Plympton

historic-townmedievaldevonplymouthstannaryjoshua-reynolds
4 min read

Here is the strange irony at the heart of Plympton: the great city of Plymouth, sitting at the mouth of the River Plym, was named for a river that was named after Plympton. The town came first. Then the estuary silted up, the seagoing monks could no longer sail their boats inland to the priory, and trade slid downriver to a little fishing village called Sutton. Sutton became Plymouth. Plympton, once the more important of the two, became its quiet, medieval inland cousin, dominated by the green mound of a ruined Norman castle and the cohesive grid of a thousand-year-old street pattern.

Plum Trees on the Ridgeway

The name has nothing to do with the river. Despite the obvious link to nearby Otterton and Yealmpton, Plympton was never sited on the Plym. It stands on the Ridgeway, the ancient trackway running down from Dartmoor, and its oldest written form, Plymentun, appears in an Anglo-Saxon charter dated to around 900 AD. The likely Old English root is plymen, meaning growing with plum-trees. Plympton was, in essence, the plum-tree farm above the moor. Only later, in the early thirteenth century, did somebody look at the town and its neighbour Plymstock and back-form a name for the river running between them. The river borrowed its name from the town. The town never borrowed anything from the river.

The Stannary Castle

Walk down Fore Street today and you can still read the medieval town in the kink of the lanes and the green slate cottages with their granite quoins. Plympton was a stannary town, an officially recognised centre for the smelting and stamping of Dartmoor tin, and a feudal capital under the Norman barony of Plympton. Richard de Redvers, a trusted supporter of Henry I, was granted the barony around 1100 and built the motte-and-bailey castle whose grassy mound still rises above the rooftops. The de Redvers became Earls of Devon. Their lands and titles eventually passed to the Courtenay family, feudal barons of Okehampton, and the castle settled into ruin. The Domesday Book of 1086 recorded Plympton in the king's own hands, with 27 villagers, 12 smallholders, and 6 enslaved labourers - the latter a reminder that medieval Devon was built on more than free hands.

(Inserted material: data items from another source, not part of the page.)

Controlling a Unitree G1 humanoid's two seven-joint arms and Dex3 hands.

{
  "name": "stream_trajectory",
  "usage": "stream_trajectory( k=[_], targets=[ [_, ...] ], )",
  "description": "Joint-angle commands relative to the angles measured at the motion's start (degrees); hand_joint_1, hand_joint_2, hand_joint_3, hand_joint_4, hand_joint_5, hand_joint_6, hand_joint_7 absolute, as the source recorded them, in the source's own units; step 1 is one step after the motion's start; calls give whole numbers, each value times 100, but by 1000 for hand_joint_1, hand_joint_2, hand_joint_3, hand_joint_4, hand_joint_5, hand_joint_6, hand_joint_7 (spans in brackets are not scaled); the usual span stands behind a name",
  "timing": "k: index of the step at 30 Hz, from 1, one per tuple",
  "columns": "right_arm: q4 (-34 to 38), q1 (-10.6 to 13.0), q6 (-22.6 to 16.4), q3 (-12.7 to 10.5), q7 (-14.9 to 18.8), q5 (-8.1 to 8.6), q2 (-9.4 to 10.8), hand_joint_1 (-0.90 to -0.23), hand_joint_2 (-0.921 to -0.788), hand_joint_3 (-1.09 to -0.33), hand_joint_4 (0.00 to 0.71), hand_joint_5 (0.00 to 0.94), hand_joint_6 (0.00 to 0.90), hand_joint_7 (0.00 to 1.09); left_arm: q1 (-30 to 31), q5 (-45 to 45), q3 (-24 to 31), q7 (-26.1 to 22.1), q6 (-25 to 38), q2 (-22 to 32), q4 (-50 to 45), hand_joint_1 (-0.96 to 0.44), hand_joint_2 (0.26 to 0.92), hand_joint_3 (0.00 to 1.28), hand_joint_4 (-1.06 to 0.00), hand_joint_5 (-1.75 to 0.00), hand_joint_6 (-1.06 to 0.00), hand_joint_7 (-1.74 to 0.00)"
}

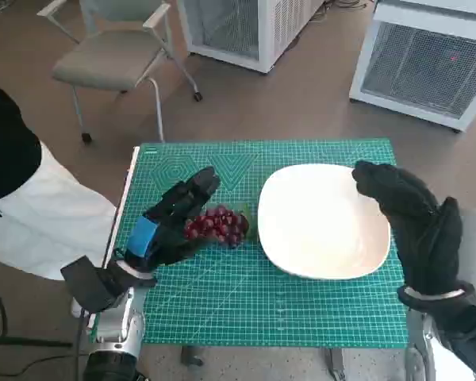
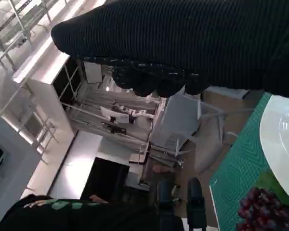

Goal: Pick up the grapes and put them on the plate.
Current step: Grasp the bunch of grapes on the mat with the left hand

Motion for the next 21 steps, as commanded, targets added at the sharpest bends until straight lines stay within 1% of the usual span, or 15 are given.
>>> stream_trajectory(
  k=[1,21],
  targets=[
    [86,34,54,-3,0,22,2,-504,-921,-591,355,351,140,898,-64,13,-13,10,-53,15,57,-182,921,56,-269,-3,-374,-3],
    [105,36,42,-5,12,11,-15,-505,-921,-590,359,350,141,896,-66,-49,-1,-2,32,-1,45,-140,921,61,-273,-2,-378,-3]
  ],
)
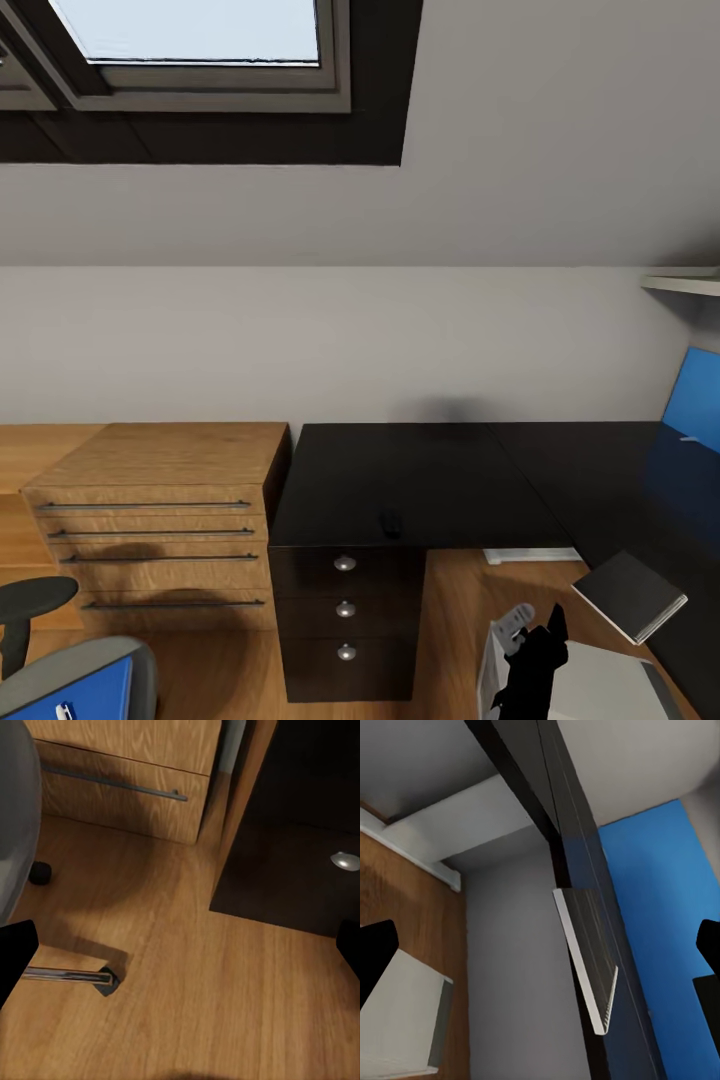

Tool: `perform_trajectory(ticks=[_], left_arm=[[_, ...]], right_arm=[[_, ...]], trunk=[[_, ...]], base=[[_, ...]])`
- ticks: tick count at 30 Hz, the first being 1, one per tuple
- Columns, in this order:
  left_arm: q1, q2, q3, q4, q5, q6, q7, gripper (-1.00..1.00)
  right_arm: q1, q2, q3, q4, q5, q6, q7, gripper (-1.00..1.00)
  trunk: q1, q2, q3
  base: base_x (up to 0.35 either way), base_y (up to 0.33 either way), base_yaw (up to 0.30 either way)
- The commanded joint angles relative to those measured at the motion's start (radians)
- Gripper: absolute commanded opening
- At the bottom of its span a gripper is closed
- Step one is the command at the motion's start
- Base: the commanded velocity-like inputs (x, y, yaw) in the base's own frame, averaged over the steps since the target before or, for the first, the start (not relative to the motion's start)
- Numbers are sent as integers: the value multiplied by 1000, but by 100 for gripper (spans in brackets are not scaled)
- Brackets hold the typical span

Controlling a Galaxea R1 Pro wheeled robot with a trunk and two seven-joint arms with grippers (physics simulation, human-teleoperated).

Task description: In the bedroom, organize the workspace by keeping the computer under the desk, ensuring the monitor is on the desk, placing the keyboard on the desk next to the monitor, placing the mouse on the desk next to the keyboard, moving the folder from the swivel chair onto the desk next to the mouse, stacking the notebook on top of the folder with the pen on top of the notebook, and positioning the swivel chair next to the desk.

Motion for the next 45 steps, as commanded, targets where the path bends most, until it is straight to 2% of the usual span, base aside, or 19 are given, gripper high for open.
perform_trajectory(ticks=[1,13,38,45], left_arm=[[-1,0,9,1,-9,-3,-4,100],[-1,0,9,1,-9,-3,-6,100],[-1,0,9,1,-9,-3,-4,100],[-1,0,9,1,-9,-3,-4,100]], right_arm=[[-1,0,2,2,5,10,-3,100],[-1,0,3,40,6,8,-3,100],[-1,0,3,48,4,4,-3,100],[-1,0,3,49,4,-42,-3,100]], trunk=[[0,-1,-1],[0,-1,-1],[0,-1,-1],[0,-1,-3]], base=[[2,-9,0],[0,-112,0],[0,-5,0],[0,0,-59]])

The Boy Who Painted England

In 1723, in a stone house on the Ridgeway, a boy was born whose paintings would come to define how Georgian England looked at itself. His name was Joshua Reynolds, and his father was headmaster of Plympton Grammar School, a building still standing in the centre of town. Reynolds went on to become the first president of the Royal Academy of Arts, and in 1773, at the height of his fame, he served as mayor of his home town. Two other notable pupils followed him through the grammar school: Benjamin Haydon, the ambitious historical painter who spent much of his life in debt and died in 1846, and Charles Lock Eastlake, who became first Director of the National Gallery and first president of the Royal Photographic Society. Reynolds painted his friends the Parkers at nearby Saltram House so often that many of those portraits still hang there, looking down at visitors with the same composed, slightly amused expressions Reynolds gave half of Georgian society.

The Rotten Borough

Before the Reform Act of 1832 swept it away, Plympton was one of England's most notorious rotten boroughs - a tiny constituency sending two MPs to Westminster on the strength of a handful of voters. The seats had a habit of attracting men of consequence rather than men of Plympton. Sir Edwin Sandys, who helped found the Jamestown colony in Virginia, sat for Plympton. So did Richard Strode, whose imprisonment for speaking out against tin miners' grievances led, in 1512, to legislation establishing Parliamentary privilege - the principle that MPs cannot be punished for what they say in the House. A modest Devon stannary town, almost by accident, helped shape the freedoms of every parliament that followed.

What Remains

Plympton today has 68 listed buildings, more than many full-sized English towns. The Grade I-listed Plympton House sits at one end of Fore Street; the Grade II*-listed Old Rectory, Guildhall, and Tudor Lodge punctuate the streetscape. Two churches anchor the parish: the Norman Church of St Maurice, and St Mary's, dedicated in 1311 as a chapel attached to the great Plympton Priory - once the second-richest monastic house in Devon, now mostly vanished apart from its gatehouse. Each midsummer, the Lamb Feast spreads across Castle Green beneath the old motte, a fete the Civic Association has been organising for generations. The trains roar straight through Plympton on the main London line without stopping; the town is one of the few in Britain of its size to lack its own station, a quiet final indignity from the river it once gave a name to.

From the Air

Plympton lies at 50.386 deg N, 4.051 deg W, just east of Plymouth on the edge of Dartmoor. Best viewed from around 3,000-5,000 ft on approach to or departure from Exeter (EGTE) or Plymouth (former EGHD). The grassy motte of Plympton Castle and the tower of St Mary's are the easiest visual cues. Saltram House sits two miles to the southwest along the Plym estuary.